**Goal of the exercise**.
Read through the data and count the lines that contain the string "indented"; give only the result.

|---|

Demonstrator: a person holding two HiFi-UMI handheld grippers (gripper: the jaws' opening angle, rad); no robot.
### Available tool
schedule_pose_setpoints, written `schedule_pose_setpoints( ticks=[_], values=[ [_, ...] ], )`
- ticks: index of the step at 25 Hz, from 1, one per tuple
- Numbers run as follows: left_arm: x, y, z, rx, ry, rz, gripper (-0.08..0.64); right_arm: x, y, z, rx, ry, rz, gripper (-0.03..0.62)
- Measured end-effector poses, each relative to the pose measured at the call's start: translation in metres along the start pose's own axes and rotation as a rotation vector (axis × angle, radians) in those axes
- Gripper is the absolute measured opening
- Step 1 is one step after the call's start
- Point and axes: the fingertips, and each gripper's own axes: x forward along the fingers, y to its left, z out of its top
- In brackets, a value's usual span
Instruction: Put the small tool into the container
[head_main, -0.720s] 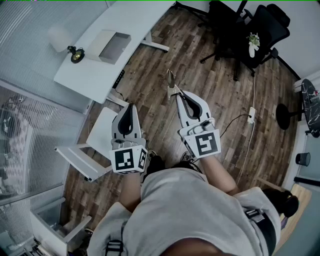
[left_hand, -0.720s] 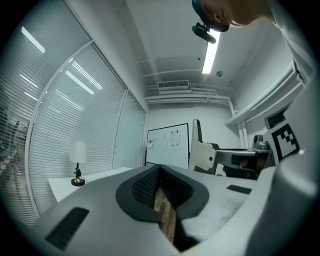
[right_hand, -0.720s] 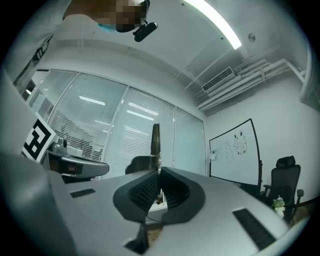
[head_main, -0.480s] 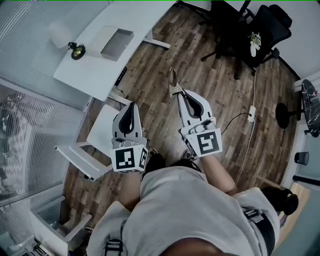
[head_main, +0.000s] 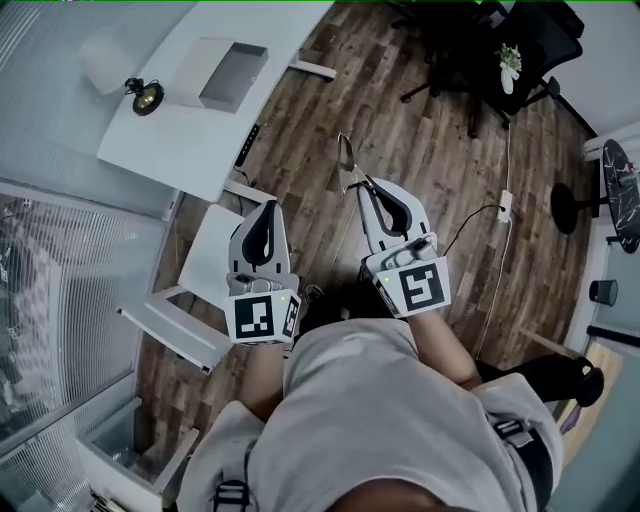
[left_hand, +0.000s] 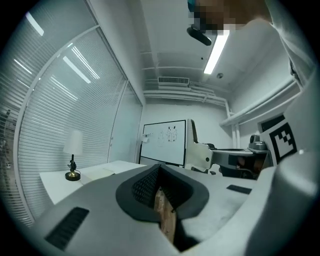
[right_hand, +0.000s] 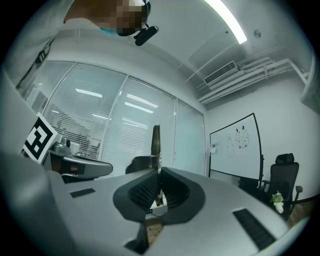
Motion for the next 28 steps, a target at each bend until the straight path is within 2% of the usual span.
schedule_pose_setpoints(
  ticks=[6, 10, 15, 19, 26, 28],
  values=[
    [0.050, 0.017, -0.009, -0.009, 0.010, -0.005, 0.023, 0.045, -0.027, -0.014, -0.003, 0.007, 0.007, 0.026],
    [0.100, 0.037, -0.005, 0.004, 0.017, 0.025, 0.023, 0.092, -0.056, -0.016, 0.006, -0.009, 0.027, 0.026],
    [0.165, 0.053, -0.004, 0.008, 0.035, 0.082, 0.023, 0.149, -0.094, -0.021, 0.019, -0.023, 0.109, 0.026],
    [0.209, 0.061, -0.014, 0.011, 0.070, 0.123, 0.023, 0.187, -0.121, -0.027, -0.008, -0.037, 0.175, 0.026],
    [0.253, 0.093, -0.024, -0.014, 0.110, 0.234, 0.023, 0.246, -0.157, -0.036, -0.050, -0.038, 0.260, 0.026],
    [0.261, 0.106, -0.026, -0.020, 0.117, 0.261, 0.023, 0.263, -0.158, -0.040, -0.097, -0.025, 0.294, 0.026]
  ],
)
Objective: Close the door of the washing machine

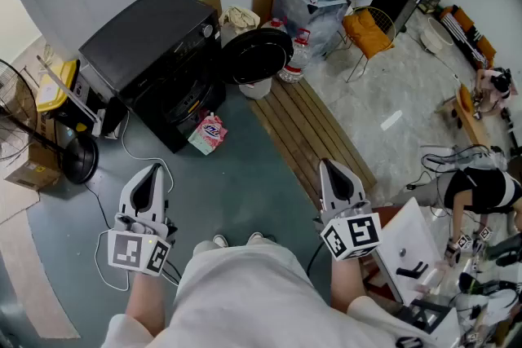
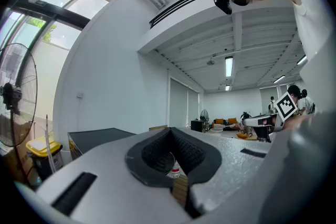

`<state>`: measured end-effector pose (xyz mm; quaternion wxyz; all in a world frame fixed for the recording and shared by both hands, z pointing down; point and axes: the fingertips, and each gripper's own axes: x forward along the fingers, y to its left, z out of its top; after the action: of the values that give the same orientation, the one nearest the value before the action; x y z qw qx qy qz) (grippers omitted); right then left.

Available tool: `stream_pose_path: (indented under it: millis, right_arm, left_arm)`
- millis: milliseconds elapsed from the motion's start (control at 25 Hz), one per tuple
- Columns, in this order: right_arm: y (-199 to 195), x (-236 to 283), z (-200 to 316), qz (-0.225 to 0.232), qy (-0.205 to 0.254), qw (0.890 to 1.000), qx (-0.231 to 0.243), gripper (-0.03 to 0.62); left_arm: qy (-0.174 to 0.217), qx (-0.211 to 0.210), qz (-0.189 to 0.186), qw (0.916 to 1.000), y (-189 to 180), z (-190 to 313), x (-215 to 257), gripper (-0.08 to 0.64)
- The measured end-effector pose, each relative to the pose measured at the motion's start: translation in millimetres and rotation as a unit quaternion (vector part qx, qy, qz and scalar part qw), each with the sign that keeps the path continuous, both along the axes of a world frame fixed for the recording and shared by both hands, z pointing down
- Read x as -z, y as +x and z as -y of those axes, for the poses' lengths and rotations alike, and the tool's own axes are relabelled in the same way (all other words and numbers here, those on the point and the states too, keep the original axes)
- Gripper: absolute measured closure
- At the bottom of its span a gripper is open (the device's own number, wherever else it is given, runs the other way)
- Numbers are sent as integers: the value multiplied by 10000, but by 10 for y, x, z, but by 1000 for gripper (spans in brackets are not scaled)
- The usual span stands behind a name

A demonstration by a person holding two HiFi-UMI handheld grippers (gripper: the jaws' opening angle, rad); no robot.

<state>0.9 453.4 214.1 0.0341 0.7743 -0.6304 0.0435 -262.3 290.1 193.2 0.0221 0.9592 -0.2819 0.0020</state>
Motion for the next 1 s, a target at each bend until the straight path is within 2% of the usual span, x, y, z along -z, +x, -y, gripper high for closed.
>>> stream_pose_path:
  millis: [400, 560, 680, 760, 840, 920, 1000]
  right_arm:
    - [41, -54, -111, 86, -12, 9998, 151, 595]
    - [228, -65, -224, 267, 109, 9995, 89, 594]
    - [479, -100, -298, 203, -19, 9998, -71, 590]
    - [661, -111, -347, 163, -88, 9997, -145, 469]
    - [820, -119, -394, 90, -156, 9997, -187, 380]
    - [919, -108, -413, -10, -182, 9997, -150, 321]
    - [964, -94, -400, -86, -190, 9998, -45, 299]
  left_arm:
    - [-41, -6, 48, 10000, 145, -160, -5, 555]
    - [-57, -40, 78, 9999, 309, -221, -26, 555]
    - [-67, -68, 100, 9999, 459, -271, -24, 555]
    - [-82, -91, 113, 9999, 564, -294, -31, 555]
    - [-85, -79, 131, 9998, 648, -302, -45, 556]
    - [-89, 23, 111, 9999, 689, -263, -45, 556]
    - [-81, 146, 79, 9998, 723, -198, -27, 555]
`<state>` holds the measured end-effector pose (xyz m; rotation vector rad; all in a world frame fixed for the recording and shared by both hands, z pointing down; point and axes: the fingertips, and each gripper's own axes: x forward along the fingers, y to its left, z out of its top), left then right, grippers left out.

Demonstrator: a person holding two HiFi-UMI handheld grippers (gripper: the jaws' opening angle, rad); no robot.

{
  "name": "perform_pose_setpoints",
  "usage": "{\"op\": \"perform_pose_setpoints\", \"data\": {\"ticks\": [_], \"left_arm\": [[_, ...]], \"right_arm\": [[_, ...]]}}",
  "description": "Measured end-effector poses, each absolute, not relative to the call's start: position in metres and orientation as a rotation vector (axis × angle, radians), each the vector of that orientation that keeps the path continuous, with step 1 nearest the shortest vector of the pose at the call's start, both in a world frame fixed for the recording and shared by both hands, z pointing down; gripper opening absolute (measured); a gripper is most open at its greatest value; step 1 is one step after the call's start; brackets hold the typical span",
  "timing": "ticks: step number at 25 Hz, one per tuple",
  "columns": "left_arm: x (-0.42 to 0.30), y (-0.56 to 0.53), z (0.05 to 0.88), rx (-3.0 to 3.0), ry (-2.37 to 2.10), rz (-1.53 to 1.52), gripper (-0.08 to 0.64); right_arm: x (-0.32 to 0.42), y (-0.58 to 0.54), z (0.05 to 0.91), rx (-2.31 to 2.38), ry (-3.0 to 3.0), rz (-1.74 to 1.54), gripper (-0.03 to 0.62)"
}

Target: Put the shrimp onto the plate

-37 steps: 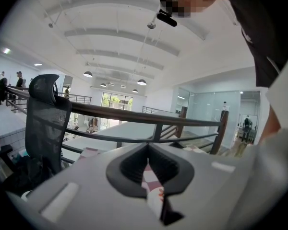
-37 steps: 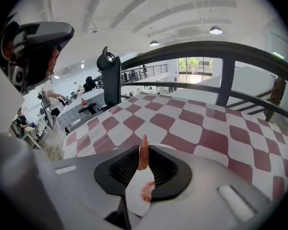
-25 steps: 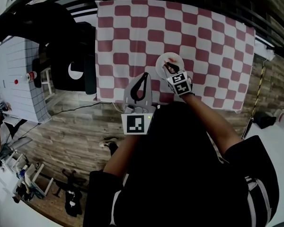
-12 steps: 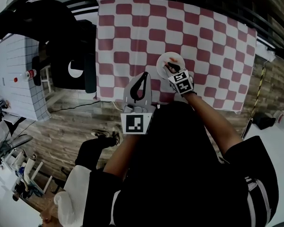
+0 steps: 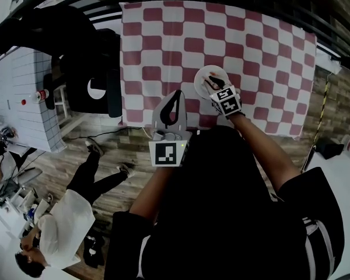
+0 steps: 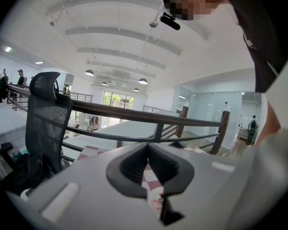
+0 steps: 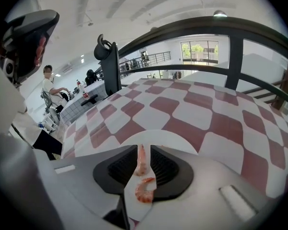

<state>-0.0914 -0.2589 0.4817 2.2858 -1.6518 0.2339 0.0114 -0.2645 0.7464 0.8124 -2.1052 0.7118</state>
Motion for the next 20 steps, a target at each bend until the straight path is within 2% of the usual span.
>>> {"op": "perform_pose_setpoints", "data": {"ticks": [9, 13, 20], "left_arm": [[-0.082, -0.253, 0.473, 2.301, -1.609, 0.203, 0.009], [-0.081, -0.249, 0.464, 2.321, -1.601, 0.189, 0.009], [-0.079, -0.231, 0.453, 2.355, -1.589, 0.162, 0.009]], "right_arm": [[0.004, -0.276, 0.693, 0.871, -2.189, 0.638, 0.049], [0.001, -0.277, 0.647, 0.917, -2.294, 0.600, 0.003], [-0.005, -0.264, 0.578, 1.004, -2.431, 0.551, -0.002]]}}
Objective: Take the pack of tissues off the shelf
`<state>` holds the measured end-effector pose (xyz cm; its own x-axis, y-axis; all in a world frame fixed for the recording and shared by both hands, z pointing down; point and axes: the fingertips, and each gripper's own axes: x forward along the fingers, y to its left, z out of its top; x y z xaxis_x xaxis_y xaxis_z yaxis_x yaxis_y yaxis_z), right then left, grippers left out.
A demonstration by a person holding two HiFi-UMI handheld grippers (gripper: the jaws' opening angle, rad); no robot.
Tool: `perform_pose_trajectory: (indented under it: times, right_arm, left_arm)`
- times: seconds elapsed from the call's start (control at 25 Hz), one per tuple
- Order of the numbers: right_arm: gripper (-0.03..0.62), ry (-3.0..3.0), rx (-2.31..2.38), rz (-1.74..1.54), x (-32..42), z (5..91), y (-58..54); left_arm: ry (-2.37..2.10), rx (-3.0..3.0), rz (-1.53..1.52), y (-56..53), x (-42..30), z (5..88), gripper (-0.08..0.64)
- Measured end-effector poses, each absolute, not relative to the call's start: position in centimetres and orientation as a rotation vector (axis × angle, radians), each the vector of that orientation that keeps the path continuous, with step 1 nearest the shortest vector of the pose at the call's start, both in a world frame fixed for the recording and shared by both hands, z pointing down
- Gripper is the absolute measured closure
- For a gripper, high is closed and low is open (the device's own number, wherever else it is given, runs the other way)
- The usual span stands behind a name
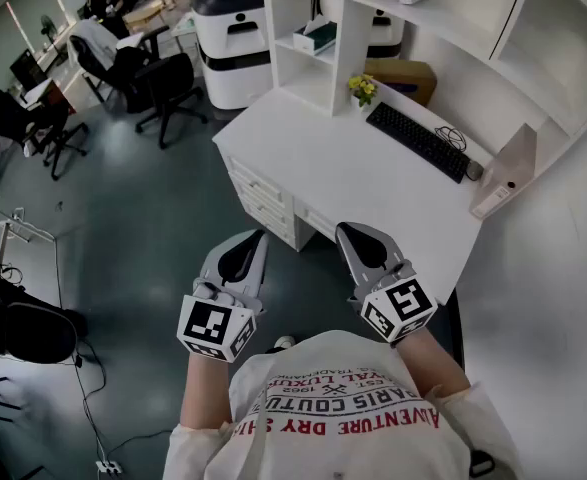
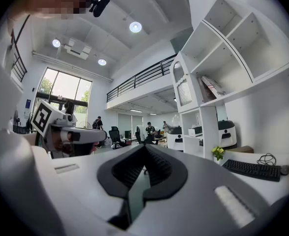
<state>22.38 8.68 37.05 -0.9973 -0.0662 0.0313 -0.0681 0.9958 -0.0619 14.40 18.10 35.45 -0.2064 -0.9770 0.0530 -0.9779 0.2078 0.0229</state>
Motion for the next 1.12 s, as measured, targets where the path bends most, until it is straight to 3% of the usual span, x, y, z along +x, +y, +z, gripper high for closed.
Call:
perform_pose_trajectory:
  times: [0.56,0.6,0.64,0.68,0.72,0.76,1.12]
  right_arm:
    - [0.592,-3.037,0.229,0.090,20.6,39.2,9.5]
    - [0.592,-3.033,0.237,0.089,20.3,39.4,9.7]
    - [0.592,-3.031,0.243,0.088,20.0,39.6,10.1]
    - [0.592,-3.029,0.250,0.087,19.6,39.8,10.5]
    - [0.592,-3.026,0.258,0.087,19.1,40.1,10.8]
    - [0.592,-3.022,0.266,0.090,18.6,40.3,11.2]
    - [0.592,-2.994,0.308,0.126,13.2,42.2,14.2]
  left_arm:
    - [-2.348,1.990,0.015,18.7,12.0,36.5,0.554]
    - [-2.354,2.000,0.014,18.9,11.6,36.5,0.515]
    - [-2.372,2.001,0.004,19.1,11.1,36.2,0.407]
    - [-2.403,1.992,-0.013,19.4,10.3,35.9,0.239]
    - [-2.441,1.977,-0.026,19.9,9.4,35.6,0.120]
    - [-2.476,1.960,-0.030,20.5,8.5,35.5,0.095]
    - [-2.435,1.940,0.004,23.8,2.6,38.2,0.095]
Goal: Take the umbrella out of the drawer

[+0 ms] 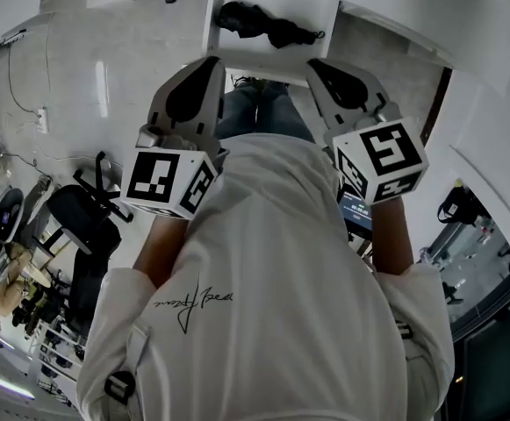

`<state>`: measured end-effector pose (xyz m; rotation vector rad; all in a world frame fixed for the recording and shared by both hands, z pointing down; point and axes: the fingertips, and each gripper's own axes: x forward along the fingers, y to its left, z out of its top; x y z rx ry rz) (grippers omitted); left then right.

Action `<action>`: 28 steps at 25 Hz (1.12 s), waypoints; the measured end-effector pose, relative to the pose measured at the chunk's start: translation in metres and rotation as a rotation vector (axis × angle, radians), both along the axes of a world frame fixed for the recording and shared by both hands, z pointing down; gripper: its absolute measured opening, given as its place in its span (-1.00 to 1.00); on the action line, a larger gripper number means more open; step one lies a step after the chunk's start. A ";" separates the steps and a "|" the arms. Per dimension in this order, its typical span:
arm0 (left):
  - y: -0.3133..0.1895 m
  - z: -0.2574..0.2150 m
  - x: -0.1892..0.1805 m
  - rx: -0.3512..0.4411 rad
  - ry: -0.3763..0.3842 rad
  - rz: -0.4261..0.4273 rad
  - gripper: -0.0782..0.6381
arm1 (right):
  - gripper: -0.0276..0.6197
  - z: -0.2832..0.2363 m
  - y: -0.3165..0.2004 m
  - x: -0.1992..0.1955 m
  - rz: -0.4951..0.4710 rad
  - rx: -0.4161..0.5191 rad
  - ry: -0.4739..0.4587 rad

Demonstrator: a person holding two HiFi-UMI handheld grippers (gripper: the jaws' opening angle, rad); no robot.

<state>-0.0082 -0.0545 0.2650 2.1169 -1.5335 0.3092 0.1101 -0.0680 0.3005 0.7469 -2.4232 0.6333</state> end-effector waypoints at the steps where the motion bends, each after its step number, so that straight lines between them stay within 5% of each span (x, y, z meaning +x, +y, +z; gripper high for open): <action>1: 0.001 0.002 -0.001 -0.003 0.000 -0.001 -0.73 | -0.83 0.003 -0.001 -0.003 -0.011 0.011 0.013; 16: 0.010 0.031 -0.036 -0.031 0.044 0.014 -0.73 | -0.83 0.059 0.011 -0.065 -0.148 0.013 0.080; 28: 0.008 0.063 -0.039 -0.076 0.091 0.066 -0.73 | -0.83 0.112 0.005 -0.077 -0.223 0.038 0.191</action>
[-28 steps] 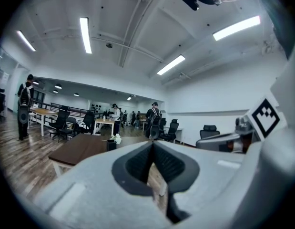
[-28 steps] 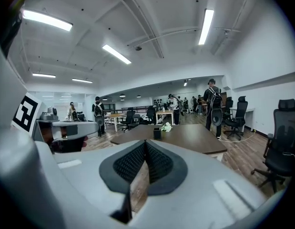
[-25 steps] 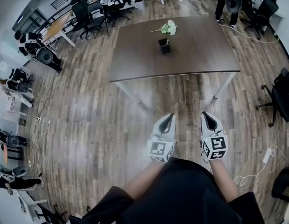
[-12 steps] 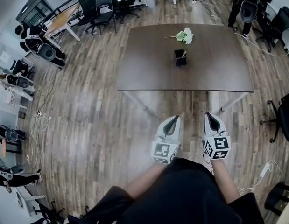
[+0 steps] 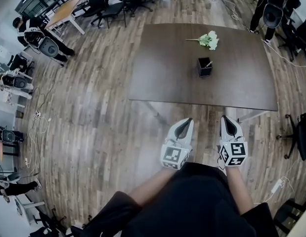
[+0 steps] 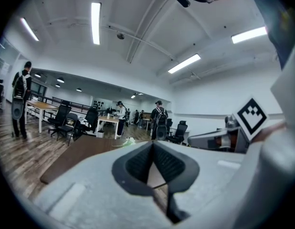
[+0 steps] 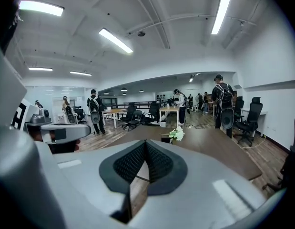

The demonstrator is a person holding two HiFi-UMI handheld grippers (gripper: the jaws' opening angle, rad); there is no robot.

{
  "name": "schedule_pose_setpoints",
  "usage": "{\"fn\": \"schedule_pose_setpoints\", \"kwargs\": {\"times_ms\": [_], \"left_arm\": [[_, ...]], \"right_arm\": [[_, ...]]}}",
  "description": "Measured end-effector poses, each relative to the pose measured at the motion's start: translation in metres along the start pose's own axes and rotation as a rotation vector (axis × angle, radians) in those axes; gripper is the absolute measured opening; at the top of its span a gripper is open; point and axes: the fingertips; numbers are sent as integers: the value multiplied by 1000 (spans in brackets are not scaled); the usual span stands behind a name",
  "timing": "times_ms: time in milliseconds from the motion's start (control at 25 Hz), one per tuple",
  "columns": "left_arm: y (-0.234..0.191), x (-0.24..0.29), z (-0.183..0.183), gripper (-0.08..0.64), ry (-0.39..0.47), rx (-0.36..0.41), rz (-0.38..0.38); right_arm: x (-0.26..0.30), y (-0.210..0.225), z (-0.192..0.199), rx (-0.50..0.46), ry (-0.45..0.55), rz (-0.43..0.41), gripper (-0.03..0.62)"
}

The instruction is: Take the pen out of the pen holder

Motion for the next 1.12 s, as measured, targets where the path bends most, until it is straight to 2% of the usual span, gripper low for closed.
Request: {"fn": "schedule_pose_setpoints", "kwargs": {"times_ms": [200, 480, 720, 920, 1120], "left_arm": [[-44, 17, -10, 2, 13, -1, -9], [-53, 42, -5, 2, 18, -34, -30], [-83, 56, 14, 2, 3, -41, -73], [-102, 92, 11, 3, 4, -33, -121], [-113, 148, -4, 3, -19, 1, -153]], "right_arm": [[39, -18, -7, -17, -26, -17, 2], [55, 2, 2, 4, -69, -20, 2], [101, -3, -1, -8, -30, -99, 2], [144, 23, -14, -12, -10, -141, 2], [187, 75, -44, 7, -11, -157, 2]]}}
Point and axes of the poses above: the fingertips, and each gripper's own axes: x forward along the fingers, y to its right, z out of its underside, and after that the axes turned 10 degrees about -z, right-handed
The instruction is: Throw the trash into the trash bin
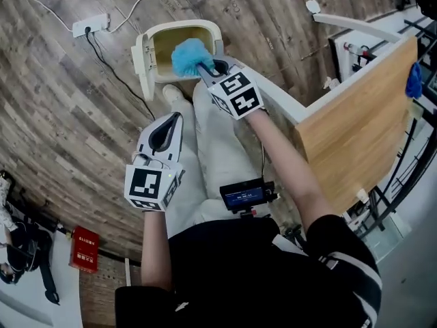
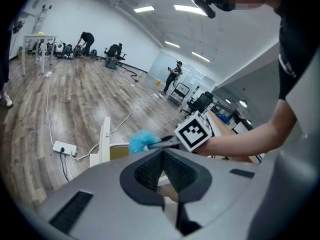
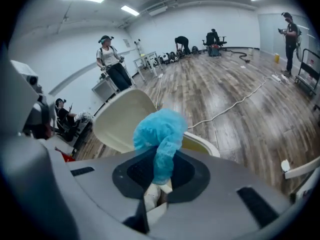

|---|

**Solution for this problem**.
2